The Golden Gate
of Prayer
Chapter
9
Page
3

As it is in Heaven


There is another phase of the doing of the will of God. Sometimes when the words of the prayer are uttered they mean submission to pain of suffering. It was so in the life of Christ himself. His words as he came into the world were, “I delight to do thy will, O my God.” He went through his years of ministry, doing the Father’s will with joy. It was a wonderful ministry. Wherever he went he left benedictions. But at last he came to an hour when the will of God meant suffering and sacrifice for him. Yet he faltered not. Still it was, “Not my will, but thine, be done.”

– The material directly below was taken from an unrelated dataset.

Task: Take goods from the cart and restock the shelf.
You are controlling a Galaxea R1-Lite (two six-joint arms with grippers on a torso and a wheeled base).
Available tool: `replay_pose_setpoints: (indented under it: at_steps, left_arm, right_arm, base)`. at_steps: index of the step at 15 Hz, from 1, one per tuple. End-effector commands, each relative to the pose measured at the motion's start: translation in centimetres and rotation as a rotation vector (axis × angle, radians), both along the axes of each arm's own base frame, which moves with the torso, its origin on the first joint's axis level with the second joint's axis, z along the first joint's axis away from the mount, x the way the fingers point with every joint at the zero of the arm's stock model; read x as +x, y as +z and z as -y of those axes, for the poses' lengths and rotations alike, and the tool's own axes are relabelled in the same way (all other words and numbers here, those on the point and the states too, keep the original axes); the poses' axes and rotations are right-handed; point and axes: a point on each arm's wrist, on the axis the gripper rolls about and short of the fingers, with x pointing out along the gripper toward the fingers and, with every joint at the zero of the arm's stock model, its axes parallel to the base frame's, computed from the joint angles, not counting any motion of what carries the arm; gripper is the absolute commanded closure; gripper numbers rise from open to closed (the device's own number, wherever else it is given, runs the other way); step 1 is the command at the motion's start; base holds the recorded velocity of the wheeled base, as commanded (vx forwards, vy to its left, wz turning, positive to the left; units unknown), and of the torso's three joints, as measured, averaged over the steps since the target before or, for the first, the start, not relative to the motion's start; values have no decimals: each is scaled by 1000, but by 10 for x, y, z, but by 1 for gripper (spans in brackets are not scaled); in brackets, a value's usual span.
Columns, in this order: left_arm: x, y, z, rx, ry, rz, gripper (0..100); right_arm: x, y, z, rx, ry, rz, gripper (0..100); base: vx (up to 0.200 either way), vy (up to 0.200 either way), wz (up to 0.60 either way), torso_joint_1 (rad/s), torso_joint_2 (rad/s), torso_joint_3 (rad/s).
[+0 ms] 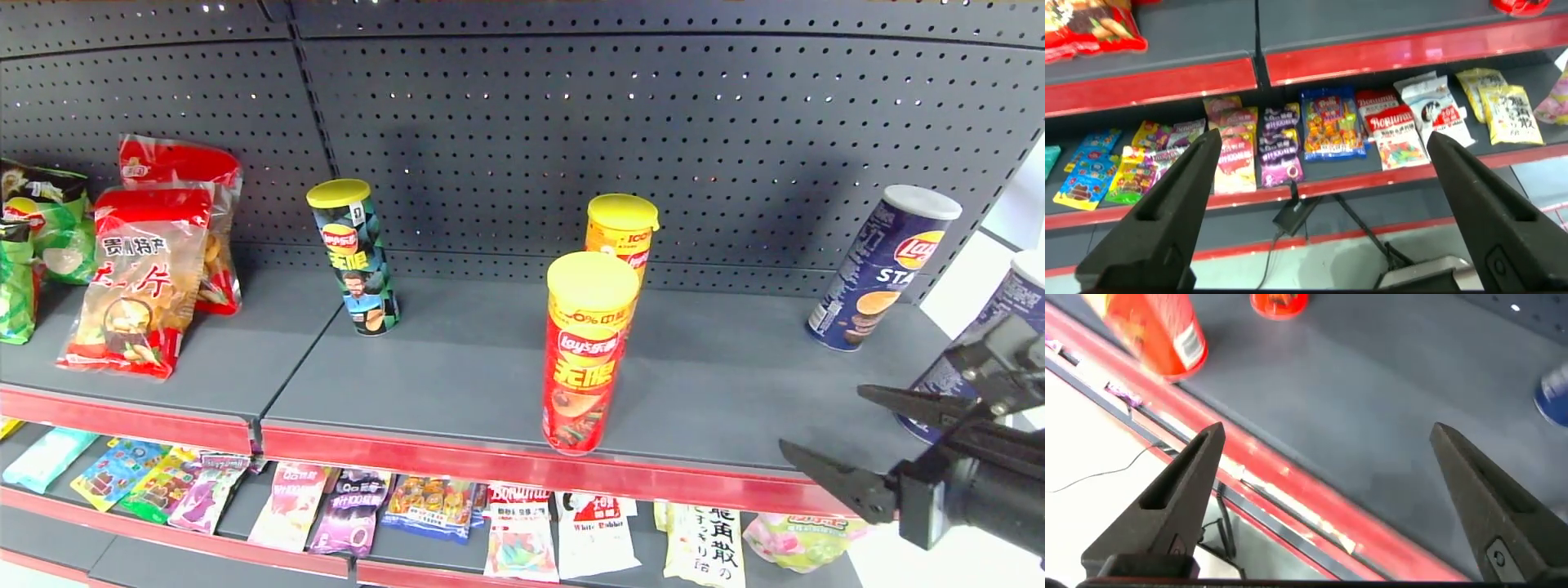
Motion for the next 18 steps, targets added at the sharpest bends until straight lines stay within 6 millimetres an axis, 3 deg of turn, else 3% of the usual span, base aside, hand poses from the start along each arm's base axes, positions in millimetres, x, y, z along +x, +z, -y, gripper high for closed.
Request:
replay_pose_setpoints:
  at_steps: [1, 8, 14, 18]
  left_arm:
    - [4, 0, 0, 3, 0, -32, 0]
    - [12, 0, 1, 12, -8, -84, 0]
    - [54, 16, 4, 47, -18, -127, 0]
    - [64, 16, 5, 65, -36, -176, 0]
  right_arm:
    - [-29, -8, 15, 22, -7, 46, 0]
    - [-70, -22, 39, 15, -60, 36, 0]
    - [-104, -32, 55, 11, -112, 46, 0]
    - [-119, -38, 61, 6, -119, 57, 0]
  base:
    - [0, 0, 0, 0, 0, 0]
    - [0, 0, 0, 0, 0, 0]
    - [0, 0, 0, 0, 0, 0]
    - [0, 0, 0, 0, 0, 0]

In nearly every life there come hours when instead of the active doing of the Father’s will, there must be suffering or sorrow. One who has been intensely busy in life, while in the very midst of a brilliant service for God and men is stricken down and laid aside. It brings immeasurable comfort in such a case to believe that the will of God is being done now in the quiet room, with hands folded, just as truly and as acceptably as it used to be done in the days of active duty when the hands were full of tasks and active services. One in such experiences told a friend how it helped her, when in pain at night, to feel that she was still “working away at God’s will.” The words spoke of courage, with no repining. She felt that she was as really doing God’s will on her bed, in her suffering, by keeping sweet, patient, and trustful as ever she did when she was in the ways of busy life, — still working away at his will.

All of us come to points sometime, somewhere, in life, when for a season, at least, we can no longer go on with the things we have been doing with delight, but must turn aside and lie down in seeming idleness. Or we are called to suffer or to endure loss. Or the path on which we must go is steep and rough.